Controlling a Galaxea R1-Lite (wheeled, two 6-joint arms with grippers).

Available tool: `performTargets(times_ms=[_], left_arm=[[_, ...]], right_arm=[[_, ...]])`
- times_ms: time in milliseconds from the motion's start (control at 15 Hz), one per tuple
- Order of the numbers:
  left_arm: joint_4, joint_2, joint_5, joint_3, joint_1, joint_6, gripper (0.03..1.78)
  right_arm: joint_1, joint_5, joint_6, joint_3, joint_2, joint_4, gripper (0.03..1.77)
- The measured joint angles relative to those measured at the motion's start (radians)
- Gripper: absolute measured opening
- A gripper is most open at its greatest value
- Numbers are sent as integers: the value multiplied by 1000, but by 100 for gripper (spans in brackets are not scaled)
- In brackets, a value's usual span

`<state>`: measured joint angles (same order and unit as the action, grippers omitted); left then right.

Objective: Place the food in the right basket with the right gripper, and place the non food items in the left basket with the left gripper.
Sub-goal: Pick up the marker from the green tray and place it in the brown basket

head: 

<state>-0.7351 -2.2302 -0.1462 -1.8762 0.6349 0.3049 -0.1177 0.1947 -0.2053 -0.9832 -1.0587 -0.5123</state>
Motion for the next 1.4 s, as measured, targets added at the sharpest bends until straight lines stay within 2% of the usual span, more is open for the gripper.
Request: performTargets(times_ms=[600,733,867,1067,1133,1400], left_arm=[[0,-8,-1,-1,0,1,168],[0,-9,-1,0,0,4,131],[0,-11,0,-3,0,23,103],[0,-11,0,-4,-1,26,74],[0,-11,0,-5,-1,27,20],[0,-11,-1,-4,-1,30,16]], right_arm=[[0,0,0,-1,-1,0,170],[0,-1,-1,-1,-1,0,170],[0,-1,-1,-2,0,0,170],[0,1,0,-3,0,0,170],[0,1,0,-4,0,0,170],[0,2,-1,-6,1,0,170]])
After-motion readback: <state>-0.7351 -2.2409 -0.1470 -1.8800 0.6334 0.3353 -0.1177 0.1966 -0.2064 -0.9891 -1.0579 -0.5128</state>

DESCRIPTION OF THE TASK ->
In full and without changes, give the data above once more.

SOLUTION ->
Controlling a Galaxea R1-Lite (wheeled, two 6-joint arms with grippers).

Available tool: `performTargets(times_ms=[_], left_arm=[[_, ...]], right_arm=[[_, ...]])`
- times_ms: time in milliseconds from the motion's start (control at 15 Hz), one per tuple
- Order of the numbers:
  left_arm: joint_4, joint_2, joint_5, joint_3, joint_1, joint_6, gripper (0.03..1.78)
  right_arm: joint_1, joint_5, joint_6, joint_3, joint_2, joint_4, gripper (0.03..1.77)
- The measured joint angles relative to those measured at the motion's start (radians)
- Gripper: absolute measured opening
- A gripper is most open at its greatest value
- Numbers are sent as integers: the value multiplied by 1000, but by 100 for gripper (spans in brackets are not scaled)
- In brackets, a value's usual span

`<state>`: measured joint angles (same order and unit as the action, grippers omitted); left then right.

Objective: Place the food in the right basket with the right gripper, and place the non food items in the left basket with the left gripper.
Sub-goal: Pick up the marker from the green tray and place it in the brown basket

head: 

<state>-0.7351 -2.2302 -0.1462 -1.8762 0.6349 0.3049 -0.1177 0.1947 -0.2053 -0.9832 -1.0587 -0.5123</state>
Motion for the next 1.4 s, as measured, targets added at the sharpest bends until straight lines stay within 2% of the usual span, more is open for the gripper.
Request: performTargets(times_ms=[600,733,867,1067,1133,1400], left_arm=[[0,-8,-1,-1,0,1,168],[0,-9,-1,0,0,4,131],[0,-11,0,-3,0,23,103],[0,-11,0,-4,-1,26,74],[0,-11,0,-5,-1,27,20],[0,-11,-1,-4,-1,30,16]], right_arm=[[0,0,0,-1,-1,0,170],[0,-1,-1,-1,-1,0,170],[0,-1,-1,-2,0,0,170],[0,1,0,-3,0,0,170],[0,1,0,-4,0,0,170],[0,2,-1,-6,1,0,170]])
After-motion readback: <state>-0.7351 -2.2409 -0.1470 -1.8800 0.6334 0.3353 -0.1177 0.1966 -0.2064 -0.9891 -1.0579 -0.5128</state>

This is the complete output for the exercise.